Merge Queue

Graphite, 2023 – 2024

Merge Queue is an automated system designed to manage the sequential merging of pull requests into a codebase, ensuring each one meets the necessary tests and checks before integration. Among the Graphite suite, this is one of the most technically complex products, one I became intimately familiar with while working on various settings.


This case study highlights the evolution of several key features that were developed over time. It also sparked a personal initiative where I created diagrams for our documentation to better explain intricate merge queue capabilities.

Impact

Instrumental in closing several enterprise deals, before our pricing model changed.

Role

Product design

Timeframe

Project has been ongoing for 8 months (Nov 2023 – June 2024).

Target customer

Large organisations, often with hundreds of engineers merging into the main branch, have unique and complex requirements for their merge queue.

Target user

Admins, CTOs and GitHub owners


It's also important to note that the person setting up the merge queue is different from those who use it.

Business goal

Meet the critical needs of enterprise customers by achieving feature parity with competitors.

Design challenge

Users setting up a merge queue need to quickly grasp the individual settings, their interactions, and their impact on the merge queue. The goal was to simplify the process to the point where users could set it up and forget about it, ensuring ease of use.
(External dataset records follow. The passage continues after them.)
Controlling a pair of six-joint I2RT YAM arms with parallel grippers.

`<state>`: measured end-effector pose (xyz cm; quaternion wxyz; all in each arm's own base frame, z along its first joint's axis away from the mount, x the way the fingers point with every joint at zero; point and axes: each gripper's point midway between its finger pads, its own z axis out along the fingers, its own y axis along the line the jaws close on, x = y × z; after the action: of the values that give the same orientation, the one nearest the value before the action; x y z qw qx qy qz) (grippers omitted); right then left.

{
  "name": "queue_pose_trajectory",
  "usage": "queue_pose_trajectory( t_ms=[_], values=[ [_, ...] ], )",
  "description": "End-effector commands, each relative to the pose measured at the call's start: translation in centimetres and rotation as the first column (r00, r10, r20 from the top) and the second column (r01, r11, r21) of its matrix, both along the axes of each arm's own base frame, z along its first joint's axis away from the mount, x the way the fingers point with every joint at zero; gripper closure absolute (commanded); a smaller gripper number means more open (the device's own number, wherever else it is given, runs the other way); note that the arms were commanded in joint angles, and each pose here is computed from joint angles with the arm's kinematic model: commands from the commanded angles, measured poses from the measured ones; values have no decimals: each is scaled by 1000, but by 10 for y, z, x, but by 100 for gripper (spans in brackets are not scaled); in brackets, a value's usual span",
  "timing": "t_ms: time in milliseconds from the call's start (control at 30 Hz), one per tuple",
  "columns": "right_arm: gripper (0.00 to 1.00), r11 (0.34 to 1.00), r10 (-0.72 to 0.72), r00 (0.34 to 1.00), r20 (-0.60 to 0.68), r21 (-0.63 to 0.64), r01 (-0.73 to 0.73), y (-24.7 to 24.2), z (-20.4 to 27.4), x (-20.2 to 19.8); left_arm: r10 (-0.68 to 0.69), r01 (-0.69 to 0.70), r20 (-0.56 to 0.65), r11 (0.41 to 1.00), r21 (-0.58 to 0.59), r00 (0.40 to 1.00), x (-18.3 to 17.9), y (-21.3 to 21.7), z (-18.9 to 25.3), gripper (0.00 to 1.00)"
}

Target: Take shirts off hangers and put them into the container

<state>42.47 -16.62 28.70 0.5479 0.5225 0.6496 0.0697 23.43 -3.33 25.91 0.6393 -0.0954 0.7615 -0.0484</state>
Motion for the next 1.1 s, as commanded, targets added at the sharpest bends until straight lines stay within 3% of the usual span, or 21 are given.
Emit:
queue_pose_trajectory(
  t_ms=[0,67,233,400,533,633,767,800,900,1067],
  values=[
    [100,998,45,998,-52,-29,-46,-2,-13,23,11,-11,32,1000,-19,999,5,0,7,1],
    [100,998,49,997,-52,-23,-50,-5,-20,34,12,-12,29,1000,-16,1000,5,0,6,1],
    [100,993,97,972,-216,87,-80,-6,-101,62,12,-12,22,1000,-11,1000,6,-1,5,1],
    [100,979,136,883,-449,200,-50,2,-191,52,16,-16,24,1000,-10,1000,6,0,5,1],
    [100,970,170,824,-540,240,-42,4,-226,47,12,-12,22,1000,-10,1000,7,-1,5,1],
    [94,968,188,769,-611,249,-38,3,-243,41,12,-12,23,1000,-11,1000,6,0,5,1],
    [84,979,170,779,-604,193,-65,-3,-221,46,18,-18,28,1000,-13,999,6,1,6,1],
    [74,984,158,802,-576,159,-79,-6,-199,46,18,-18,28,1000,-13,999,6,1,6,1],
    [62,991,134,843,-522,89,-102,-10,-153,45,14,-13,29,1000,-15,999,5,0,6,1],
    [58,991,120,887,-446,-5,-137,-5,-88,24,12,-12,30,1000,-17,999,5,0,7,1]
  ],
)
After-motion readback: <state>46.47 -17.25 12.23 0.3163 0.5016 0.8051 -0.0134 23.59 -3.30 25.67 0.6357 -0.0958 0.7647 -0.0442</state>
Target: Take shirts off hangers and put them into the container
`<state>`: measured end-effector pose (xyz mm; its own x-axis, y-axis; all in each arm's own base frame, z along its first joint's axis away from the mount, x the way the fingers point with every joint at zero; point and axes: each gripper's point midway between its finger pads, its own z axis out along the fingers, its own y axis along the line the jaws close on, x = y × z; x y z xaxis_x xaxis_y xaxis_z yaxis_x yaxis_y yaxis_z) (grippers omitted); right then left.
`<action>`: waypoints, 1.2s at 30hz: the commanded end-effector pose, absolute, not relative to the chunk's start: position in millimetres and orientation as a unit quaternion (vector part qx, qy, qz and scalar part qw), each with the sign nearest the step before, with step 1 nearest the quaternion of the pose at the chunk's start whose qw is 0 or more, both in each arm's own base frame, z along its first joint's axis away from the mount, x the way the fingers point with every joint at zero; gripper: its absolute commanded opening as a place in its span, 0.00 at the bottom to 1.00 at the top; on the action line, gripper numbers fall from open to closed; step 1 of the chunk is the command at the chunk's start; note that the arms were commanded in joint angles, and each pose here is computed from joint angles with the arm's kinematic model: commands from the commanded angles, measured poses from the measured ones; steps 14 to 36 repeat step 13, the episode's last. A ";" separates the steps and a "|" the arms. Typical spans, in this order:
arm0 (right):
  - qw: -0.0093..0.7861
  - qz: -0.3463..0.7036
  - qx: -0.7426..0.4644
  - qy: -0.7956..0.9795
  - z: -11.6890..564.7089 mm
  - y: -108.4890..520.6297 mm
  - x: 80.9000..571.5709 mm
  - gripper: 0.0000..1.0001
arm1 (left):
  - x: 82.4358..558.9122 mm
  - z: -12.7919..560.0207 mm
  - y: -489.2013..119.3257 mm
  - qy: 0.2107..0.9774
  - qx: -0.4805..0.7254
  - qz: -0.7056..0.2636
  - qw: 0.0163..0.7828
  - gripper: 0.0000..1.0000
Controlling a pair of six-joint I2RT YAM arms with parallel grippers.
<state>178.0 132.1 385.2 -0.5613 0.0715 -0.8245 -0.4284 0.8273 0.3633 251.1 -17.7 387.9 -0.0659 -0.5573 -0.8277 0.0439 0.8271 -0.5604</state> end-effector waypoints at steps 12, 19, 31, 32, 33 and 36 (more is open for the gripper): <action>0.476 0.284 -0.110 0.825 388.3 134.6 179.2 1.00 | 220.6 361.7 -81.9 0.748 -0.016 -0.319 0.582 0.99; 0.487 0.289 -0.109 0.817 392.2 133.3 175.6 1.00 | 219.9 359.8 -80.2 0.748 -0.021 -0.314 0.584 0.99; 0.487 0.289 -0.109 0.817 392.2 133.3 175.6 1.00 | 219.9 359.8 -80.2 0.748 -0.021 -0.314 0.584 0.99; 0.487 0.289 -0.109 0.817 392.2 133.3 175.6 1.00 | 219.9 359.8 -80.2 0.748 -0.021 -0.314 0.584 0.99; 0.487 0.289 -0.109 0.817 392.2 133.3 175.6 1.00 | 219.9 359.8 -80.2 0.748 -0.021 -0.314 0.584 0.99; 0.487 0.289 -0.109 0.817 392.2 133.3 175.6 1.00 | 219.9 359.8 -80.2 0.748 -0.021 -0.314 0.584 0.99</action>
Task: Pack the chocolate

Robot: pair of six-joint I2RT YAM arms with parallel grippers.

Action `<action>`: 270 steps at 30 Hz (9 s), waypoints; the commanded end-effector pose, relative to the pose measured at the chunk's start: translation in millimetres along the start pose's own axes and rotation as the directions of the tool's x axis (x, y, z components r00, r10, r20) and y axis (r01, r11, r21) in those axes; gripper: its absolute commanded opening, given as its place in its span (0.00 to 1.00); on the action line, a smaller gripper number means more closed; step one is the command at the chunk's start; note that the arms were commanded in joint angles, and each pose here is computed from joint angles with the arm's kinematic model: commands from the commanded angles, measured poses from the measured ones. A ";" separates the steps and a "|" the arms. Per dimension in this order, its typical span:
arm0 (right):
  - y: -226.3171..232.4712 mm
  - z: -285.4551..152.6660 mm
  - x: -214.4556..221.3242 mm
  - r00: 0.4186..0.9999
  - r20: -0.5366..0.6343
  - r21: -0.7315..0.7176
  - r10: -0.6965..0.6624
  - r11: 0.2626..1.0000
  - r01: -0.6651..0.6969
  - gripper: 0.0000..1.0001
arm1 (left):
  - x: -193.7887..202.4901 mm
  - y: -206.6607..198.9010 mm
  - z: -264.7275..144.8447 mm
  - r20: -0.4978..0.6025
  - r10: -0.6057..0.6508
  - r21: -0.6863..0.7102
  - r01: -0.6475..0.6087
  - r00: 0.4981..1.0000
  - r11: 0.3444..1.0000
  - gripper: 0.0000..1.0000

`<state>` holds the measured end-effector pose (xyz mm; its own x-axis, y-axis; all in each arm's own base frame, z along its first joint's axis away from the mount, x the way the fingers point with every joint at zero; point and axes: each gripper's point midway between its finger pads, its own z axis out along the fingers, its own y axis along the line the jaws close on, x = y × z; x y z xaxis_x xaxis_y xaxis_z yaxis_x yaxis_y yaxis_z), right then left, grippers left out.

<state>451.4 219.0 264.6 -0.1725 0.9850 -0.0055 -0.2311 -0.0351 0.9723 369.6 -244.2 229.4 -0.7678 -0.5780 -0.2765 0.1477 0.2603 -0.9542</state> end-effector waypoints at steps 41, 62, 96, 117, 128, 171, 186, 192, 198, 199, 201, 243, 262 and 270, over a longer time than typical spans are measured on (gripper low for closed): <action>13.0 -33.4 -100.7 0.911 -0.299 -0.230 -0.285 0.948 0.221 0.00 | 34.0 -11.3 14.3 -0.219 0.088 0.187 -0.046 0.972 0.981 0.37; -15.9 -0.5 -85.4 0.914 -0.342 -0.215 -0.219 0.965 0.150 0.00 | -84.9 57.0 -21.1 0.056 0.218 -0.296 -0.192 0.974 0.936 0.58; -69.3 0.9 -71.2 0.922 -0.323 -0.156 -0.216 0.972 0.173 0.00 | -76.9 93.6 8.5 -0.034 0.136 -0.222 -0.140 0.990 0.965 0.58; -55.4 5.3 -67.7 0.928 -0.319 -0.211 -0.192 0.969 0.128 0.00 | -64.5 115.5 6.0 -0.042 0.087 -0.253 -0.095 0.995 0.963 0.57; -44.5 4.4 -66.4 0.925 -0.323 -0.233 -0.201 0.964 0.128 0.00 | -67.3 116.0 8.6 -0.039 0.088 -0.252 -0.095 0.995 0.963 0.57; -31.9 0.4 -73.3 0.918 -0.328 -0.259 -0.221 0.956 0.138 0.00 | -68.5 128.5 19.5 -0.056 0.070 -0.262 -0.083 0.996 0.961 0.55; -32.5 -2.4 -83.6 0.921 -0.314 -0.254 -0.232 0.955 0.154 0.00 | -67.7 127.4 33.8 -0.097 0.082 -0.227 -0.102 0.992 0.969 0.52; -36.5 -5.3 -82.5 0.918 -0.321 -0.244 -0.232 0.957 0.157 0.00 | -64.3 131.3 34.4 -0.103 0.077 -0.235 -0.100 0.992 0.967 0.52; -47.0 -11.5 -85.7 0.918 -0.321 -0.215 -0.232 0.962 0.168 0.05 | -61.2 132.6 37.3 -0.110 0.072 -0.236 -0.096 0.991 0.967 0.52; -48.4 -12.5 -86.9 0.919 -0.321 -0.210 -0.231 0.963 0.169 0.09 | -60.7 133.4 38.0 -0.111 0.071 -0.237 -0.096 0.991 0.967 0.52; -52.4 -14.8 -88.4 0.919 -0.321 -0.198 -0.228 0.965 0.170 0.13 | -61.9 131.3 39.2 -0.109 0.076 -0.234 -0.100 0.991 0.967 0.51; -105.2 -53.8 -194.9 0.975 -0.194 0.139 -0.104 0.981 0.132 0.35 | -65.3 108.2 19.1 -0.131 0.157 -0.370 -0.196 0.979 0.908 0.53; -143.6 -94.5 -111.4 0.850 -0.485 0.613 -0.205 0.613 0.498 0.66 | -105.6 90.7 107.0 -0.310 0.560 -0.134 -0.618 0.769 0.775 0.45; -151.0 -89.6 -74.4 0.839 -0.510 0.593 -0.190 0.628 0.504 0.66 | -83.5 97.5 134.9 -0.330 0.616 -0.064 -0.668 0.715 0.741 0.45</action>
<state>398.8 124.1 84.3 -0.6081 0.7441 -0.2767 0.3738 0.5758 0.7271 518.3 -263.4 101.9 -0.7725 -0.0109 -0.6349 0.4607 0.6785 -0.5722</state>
  • The settings for the merge queue are highly technical and interact in nuanced ways, requiring careful consideration.

  • Many potential customers were unfamiliar with merge queues and the associated settings, highlighting a need for better education and documentation.

  • During feature development, I encountered various implementation challenges and workarounds. Each solution had to be easy to understand, clearly communicated, and user-friendly.

  • My initial lack of knowledge in both merge queues and the broader domain of code review, pull request creation, and merging posed a challenge as I navigated these new areas.

My approach

  1. Review documentation from competing products.

  2. Study papers from Uber and other companies that have successfully developed merge queues with similar capabilities.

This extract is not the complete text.